*Requirement*
Report each line of the listing that carries the word "Would".

*Exercise material*
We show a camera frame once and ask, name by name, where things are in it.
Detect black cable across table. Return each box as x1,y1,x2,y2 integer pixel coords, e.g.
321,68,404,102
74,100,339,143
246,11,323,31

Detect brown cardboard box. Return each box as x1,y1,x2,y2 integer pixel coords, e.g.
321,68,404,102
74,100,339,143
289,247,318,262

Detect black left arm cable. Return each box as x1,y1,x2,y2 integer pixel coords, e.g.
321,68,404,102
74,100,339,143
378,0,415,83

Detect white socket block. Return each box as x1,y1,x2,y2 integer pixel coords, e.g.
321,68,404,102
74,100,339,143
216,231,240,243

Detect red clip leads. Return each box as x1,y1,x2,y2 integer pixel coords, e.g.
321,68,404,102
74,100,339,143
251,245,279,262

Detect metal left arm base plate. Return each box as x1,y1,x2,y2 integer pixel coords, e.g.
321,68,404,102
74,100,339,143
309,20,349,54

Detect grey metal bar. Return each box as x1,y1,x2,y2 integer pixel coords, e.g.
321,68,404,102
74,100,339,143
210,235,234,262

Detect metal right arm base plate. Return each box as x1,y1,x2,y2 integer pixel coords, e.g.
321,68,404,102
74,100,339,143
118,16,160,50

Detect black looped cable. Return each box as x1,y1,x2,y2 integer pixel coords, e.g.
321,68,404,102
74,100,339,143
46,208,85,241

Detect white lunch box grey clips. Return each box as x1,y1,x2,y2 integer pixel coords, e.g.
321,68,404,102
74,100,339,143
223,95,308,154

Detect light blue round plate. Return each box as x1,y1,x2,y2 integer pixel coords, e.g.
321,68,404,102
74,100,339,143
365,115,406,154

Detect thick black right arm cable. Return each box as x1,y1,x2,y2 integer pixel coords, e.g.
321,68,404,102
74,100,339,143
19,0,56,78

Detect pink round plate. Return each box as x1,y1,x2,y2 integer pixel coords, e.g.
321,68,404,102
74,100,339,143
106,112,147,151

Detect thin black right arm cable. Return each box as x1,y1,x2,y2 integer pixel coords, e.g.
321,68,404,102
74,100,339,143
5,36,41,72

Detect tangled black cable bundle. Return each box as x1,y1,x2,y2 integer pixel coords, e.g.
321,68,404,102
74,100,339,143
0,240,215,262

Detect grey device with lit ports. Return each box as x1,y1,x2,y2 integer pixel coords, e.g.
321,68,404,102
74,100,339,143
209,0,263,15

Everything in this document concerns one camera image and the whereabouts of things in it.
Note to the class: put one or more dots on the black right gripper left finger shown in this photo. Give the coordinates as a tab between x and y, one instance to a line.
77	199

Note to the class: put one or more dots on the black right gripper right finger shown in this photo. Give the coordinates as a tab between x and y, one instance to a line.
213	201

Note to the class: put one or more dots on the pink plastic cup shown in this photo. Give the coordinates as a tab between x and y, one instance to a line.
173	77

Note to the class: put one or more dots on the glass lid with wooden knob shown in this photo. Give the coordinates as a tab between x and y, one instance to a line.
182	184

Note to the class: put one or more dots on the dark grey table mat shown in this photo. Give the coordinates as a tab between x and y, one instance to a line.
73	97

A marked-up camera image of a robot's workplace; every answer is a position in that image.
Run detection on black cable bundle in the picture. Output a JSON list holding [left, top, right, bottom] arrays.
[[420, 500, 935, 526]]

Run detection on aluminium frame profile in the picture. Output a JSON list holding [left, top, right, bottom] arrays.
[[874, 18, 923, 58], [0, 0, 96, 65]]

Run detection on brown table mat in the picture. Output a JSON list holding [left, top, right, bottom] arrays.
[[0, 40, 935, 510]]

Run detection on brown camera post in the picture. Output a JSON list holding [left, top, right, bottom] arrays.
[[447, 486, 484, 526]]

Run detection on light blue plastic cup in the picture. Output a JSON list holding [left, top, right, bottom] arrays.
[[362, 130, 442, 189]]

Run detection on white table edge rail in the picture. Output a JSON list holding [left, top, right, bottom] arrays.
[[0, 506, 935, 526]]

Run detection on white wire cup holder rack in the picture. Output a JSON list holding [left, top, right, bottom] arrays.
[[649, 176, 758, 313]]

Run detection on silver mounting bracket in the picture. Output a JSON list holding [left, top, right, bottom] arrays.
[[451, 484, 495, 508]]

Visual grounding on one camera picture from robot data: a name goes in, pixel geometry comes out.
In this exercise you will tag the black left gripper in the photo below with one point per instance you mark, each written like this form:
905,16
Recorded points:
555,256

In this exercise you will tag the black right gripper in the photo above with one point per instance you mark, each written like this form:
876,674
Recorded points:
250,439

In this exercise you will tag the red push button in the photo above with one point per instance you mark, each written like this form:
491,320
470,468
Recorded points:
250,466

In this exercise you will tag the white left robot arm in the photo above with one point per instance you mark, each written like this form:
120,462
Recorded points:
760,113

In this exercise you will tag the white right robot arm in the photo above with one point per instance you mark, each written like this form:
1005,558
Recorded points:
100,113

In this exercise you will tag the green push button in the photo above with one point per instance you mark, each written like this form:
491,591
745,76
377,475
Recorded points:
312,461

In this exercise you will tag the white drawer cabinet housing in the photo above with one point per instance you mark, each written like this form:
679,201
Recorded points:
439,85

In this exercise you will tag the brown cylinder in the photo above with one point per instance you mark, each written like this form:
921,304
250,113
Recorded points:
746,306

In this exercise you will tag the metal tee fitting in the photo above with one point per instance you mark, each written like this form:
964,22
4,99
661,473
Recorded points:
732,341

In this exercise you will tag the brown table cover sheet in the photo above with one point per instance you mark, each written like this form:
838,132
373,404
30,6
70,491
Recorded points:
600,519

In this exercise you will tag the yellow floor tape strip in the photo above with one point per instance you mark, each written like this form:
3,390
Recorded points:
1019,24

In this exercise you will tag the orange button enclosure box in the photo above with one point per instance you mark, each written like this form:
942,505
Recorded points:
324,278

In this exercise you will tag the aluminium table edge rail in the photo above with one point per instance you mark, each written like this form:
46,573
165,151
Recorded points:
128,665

==

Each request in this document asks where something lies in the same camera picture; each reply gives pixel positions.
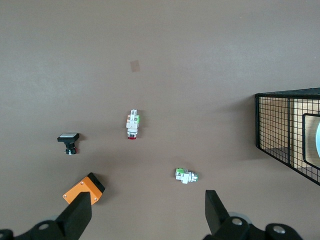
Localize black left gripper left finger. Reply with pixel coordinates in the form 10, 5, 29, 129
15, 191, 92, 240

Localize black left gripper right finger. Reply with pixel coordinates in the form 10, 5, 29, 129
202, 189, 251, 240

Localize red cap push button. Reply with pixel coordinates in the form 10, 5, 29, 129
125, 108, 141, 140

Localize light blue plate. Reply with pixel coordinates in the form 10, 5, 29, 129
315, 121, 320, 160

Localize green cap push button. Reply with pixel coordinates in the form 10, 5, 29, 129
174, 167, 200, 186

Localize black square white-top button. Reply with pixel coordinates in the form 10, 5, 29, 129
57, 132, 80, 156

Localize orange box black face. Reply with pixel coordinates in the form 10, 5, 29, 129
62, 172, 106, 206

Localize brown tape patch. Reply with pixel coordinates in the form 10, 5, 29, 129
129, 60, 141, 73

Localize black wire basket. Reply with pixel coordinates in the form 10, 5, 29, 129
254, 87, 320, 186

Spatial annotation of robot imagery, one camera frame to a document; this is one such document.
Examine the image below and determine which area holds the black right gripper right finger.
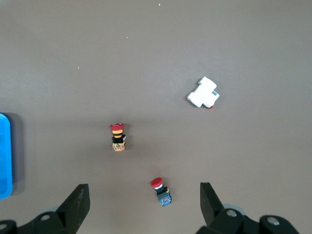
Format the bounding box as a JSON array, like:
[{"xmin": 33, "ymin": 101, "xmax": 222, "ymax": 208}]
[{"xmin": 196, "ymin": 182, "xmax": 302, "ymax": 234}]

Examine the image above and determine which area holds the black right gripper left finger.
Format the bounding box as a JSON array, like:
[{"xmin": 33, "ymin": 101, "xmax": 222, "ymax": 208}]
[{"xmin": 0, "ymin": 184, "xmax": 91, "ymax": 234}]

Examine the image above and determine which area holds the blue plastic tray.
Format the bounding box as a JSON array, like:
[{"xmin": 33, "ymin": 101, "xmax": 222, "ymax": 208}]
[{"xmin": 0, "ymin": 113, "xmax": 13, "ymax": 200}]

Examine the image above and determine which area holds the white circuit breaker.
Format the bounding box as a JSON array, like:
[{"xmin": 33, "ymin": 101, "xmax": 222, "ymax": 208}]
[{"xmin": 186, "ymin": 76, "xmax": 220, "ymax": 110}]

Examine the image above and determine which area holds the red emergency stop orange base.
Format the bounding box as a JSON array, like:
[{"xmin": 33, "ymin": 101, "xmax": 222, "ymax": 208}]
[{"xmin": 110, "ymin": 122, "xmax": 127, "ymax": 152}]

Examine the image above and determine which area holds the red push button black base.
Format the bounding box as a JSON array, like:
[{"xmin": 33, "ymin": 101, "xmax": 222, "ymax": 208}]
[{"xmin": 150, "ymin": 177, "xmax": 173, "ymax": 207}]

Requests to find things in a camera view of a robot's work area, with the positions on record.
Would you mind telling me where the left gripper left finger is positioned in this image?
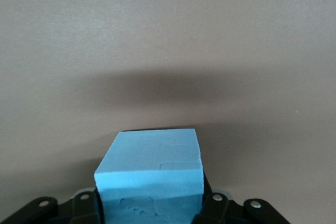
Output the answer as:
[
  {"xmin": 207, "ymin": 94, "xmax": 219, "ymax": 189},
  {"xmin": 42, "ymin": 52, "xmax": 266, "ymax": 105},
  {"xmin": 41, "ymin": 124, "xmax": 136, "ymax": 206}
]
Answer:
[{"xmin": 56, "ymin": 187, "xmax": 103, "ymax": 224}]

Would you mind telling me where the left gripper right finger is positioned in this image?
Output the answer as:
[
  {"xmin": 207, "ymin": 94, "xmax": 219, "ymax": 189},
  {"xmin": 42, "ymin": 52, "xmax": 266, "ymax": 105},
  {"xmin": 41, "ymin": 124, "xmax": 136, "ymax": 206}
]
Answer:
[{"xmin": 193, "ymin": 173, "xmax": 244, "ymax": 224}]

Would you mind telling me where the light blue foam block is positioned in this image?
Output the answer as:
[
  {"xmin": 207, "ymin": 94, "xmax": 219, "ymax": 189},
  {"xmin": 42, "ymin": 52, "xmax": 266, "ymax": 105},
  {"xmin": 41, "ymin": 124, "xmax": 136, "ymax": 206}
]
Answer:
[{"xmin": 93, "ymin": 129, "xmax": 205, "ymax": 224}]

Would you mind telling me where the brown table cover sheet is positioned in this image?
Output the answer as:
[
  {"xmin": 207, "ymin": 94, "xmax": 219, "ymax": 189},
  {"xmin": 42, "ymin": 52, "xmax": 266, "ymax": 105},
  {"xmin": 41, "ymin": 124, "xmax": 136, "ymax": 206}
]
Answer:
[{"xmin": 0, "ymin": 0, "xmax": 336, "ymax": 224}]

*Task answer*
Would you mind telling me where the left gripper left finger is positioned in this image?
Would you mind telling me where the left gripper right finger is positioned in this image?
Would you mind telling me where the light blue foam block is positioned in this image?
Would you mind telling me where the brown table cover sheet is positioned in this image?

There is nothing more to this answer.